Advanced summations & averages

ClickHouse function reference

deltaSum

Calculates the sum of positive differences between consecutive rows in a sorted dataset.

Syntax:

deltaSum(value)

Arguments:

value (numeric): The input values to calculate the delta sum.

Returns:

The sum of positive differences between consecutive rows, with the same type as the input.

The input data must be sorted for this function to work correctly.
Negative differences are ignored in the calculation.
For use in materialized views, consider using deltaSumTimestamp instead.

Example:

SELECT
	deltaSum(taco_price) AS price_increase
FROM
	(
		SELECT arrayJoin([2.50, 3.00, 2.75, 3.25, 3.50]) AS taco_price
	)
ORDER BY
	taco_price;

Result:

| price_increase |
|----------------|
| 1.25           |

In this example:

We create a sorted list of taco prices.
deltaSum calculates the sum of positive price differences:
- (3.00 - 2.50) + (3.25 - 3.00) + (3.50 - 3.25) = 0.50 + 0.25 + 0.25 = 1.25
The negative difference (2.75 - 3.00) is ignored.
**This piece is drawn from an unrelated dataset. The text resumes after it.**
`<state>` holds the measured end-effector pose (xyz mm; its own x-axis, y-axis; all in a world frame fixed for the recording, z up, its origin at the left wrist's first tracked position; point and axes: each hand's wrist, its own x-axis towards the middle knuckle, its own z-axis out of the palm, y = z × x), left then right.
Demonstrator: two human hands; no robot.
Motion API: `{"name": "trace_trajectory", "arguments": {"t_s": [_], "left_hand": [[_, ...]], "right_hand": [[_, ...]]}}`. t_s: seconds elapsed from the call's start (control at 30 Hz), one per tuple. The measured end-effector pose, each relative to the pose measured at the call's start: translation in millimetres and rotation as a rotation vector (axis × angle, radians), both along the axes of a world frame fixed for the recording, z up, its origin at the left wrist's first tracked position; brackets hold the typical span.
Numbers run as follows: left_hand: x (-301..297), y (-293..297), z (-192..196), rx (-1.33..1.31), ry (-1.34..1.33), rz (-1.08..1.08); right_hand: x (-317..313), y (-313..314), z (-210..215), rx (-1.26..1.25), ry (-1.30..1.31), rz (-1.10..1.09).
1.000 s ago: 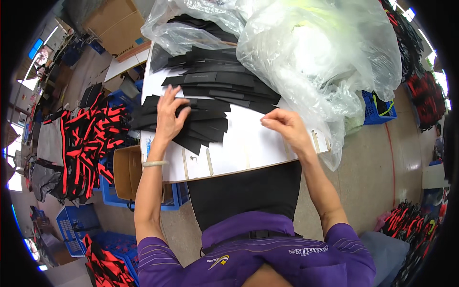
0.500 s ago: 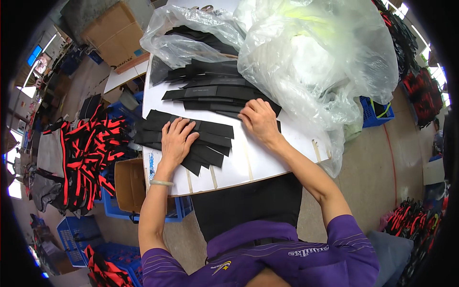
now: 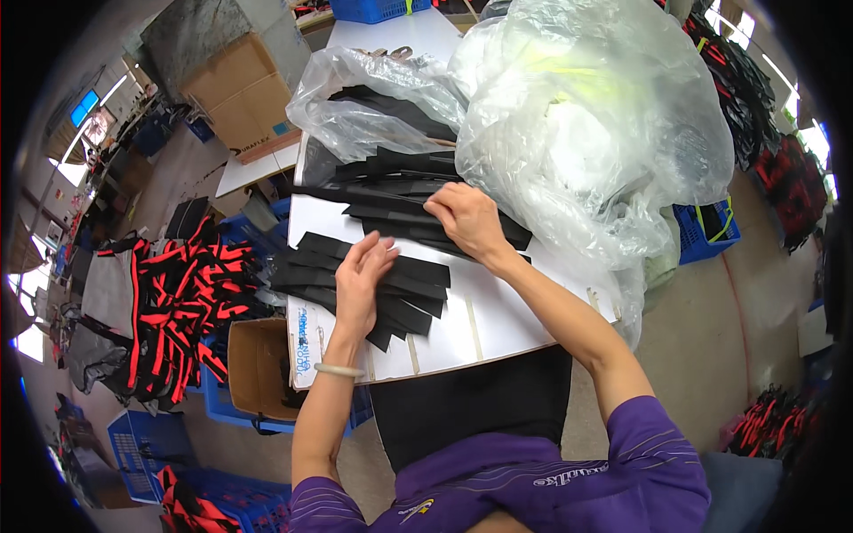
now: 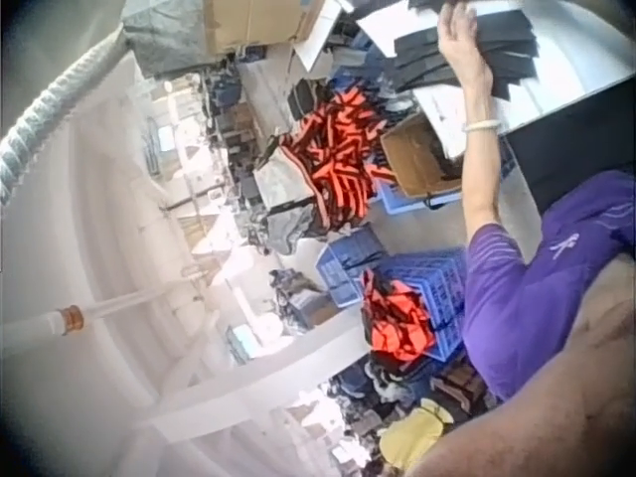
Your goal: The recorder is assembling black strap components by inserting white foam padding into them at a factory workbench.
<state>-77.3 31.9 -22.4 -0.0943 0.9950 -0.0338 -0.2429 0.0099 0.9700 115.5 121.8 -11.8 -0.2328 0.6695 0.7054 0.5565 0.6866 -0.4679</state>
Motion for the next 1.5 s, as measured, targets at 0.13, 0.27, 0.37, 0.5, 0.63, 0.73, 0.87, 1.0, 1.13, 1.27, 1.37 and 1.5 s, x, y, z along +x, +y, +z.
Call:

This function is useful for analyzing cumulative increases in sorted data, such as price trends or incremental changes in time series data.

deltaSumTimestamp

Calculates the sum of differences between consecutive values, ordered by a timestamp. It ignores negative differences.

Syntax:

deltaSumTimestamp(value, timestamp)

Arguments:

value (numeric, Date, or DateTime): The values to sum.
timestamp (numeric, Date, or DateTime): The parameter for ordering values.

Returns:

The accumulated sum of positive differences between consecutive values, ordered by the timestamp parameter. The return type matches the input type of value.

Example:

SELECT
	deltaSumTimestamp(taco_count, order_time) AS total_taco_increase
FROM
	taco_orders
WHERE
	date = '2023-05-05'
GROUP BY
	toStartOfHour(order_time);

Result:

| total_taco_increase |
|---------------------|
| 42                  |

This example calculates the total increase in taco orders for each hour on May 5, 2023. It sums up only the positive differences between consecutive taco counts, ordered by the order time.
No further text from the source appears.